Titans was well received by critics, with an average score of 84 on Metacritic and GameRankings. GameSpot gave Titans an 8.3 out of ten, and commented: "There's plenty more depth to be found here since having a brand-new civilization with three new primary gods creates many more...new strategies. On the other hand, it would have been nice to see the original civilizations get fleshed out some more...because experienced Age of Mythology players will want more than just one big reason to keep playing as their favorite factions." About.com declares that the "most significant unit to come fo [sic] Age of Mythology The Titans Expansion is the Titan unit itself.
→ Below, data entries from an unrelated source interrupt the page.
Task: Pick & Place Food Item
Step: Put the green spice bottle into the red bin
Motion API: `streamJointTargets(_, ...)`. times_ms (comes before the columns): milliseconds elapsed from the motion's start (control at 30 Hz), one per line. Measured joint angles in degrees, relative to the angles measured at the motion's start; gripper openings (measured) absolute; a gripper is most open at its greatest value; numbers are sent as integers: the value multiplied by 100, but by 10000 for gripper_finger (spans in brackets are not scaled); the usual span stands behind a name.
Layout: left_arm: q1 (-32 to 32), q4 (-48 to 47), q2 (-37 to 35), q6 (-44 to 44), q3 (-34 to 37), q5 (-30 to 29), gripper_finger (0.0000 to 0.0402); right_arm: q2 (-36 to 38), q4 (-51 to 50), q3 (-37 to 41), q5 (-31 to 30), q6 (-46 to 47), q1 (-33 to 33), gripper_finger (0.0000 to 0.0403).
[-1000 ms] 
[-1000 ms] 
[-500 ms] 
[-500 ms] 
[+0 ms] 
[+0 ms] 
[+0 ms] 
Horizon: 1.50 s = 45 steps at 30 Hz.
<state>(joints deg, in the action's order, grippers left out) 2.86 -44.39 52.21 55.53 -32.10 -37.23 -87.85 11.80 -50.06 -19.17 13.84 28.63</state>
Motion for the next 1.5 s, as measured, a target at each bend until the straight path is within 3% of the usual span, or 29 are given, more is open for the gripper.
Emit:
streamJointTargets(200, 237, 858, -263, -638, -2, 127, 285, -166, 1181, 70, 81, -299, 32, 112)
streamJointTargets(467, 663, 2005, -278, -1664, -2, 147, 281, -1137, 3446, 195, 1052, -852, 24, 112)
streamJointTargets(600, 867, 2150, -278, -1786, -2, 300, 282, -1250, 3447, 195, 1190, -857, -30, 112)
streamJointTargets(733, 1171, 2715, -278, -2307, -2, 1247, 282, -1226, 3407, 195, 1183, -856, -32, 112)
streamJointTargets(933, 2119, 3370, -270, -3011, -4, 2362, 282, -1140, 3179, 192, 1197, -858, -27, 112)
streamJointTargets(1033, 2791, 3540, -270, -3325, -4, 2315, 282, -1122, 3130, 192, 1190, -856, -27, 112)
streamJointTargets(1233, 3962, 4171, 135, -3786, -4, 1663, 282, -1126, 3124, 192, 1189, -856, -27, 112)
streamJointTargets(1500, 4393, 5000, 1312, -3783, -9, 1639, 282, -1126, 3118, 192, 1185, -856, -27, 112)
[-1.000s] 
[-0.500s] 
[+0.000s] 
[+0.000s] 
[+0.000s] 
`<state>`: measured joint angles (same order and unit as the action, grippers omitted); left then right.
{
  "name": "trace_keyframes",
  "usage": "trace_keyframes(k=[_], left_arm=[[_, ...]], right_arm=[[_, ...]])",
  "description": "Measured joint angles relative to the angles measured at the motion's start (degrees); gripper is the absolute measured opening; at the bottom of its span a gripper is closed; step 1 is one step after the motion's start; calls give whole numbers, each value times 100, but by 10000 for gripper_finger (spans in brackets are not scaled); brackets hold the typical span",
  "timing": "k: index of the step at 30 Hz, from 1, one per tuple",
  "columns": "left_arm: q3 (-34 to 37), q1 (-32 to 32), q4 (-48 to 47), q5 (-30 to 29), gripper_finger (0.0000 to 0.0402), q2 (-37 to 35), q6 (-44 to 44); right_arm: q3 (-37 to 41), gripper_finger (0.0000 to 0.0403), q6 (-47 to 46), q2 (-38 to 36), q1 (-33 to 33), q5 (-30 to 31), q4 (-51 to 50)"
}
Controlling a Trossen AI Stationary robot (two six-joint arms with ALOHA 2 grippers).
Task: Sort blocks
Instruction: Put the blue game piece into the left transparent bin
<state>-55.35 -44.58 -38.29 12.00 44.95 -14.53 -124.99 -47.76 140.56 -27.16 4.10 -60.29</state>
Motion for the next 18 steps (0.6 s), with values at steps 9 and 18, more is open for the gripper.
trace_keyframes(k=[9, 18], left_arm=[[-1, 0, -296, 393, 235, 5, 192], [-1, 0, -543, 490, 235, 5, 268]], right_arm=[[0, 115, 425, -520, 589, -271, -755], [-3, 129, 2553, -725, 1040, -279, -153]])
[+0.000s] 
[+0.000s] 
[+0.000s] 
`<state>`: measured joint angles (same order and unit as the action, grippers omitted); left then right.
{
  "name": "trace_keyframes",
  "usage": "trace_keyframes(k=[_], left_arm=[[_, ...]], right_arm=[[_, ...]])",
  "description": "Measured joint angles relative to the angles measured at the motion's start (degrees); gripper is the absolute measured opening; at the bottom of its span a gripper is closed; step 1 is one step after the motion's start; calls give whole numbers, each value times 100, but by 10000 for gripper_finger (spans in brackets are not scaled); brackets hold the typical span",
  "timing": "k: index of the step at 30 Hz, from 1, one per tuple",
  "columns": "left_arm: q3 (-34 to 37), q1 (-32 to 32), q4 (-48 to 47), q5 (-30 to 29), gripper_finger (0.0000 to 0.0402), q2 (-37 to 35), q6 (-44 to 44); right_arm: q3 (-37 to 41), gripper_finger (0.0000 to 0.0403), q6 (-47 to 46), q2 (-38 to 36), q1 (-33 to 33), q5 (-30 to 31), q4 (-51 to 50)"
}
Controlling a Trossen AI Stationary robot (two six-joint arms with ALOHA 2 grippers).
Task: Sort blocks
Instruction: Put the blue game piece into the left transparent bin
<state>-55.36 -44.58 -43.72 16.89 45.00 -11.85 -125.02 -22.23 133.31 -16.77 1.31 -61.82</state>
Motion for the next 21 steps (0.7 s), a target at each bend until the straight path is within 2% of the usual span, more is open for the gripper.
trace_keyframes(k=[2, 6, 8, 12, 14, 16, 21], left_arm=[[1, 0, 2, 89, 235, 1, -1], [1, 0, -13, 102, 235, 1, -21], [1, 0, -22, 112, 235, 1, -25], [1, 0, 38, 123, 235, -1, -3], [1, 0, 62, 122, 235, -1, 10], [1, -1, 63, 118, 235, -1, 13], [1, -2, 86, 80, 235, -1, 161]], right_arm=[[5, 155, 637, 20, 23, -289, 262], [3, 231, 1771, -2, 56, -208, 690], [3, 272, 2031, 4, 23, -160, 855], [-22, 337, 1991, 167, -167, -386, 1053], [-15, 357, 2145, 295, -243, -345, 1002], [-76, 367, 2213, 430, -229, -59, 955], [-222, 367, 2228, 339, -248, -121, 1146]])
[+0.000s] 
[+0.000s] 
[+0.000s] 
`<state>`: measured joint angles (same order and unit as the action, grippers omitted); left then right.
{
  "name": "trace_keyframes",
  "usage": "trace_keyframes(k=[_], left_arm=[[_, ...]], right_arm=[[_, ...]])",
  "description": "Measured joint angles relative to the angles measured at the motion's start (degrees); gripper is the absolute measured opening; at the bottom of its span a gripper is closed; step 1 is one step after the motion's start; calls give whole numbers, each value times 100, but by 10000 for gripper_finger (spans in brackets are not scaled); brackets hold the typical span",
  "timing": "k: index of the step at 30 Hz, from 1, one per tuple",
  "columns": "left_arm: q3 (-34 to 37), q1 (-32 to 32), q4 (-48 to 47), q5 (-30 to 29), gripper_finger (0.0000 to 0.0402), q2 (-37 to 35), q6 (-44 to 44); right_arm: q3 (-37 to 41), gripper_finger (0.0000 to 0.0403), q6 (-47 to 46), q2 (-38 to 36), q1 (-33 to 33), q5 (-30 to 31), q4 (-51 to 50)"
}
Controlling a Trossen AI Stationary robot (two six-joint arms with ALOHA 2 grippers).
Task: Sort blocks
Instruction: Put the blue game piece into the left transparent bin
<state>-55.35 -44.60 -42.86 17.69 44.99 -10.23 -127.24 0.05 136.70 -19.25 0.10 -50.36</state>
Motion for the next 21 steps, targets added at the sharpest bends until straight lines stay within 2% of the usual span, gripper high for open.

If you are fortunate to have the resources, these extremely expensive war machines can literally decide the outcome of the game, by destroying virtually everything in their path." IGN gave the game an 8.9 out of ten and concluded: "But as we suspected, it's an expansion well worth the wait."

Game Revolution gave the game a B+ and said: "While not innovative in any way, AOM: The Titans is everything you should expect from a quality expansion." GameSpy gave Titans a 4.5 out of five and best summed it up with: "Great new units and tons of gameplay enhancements make Age of Mythology: The Titans a model for how expansion packs should be done."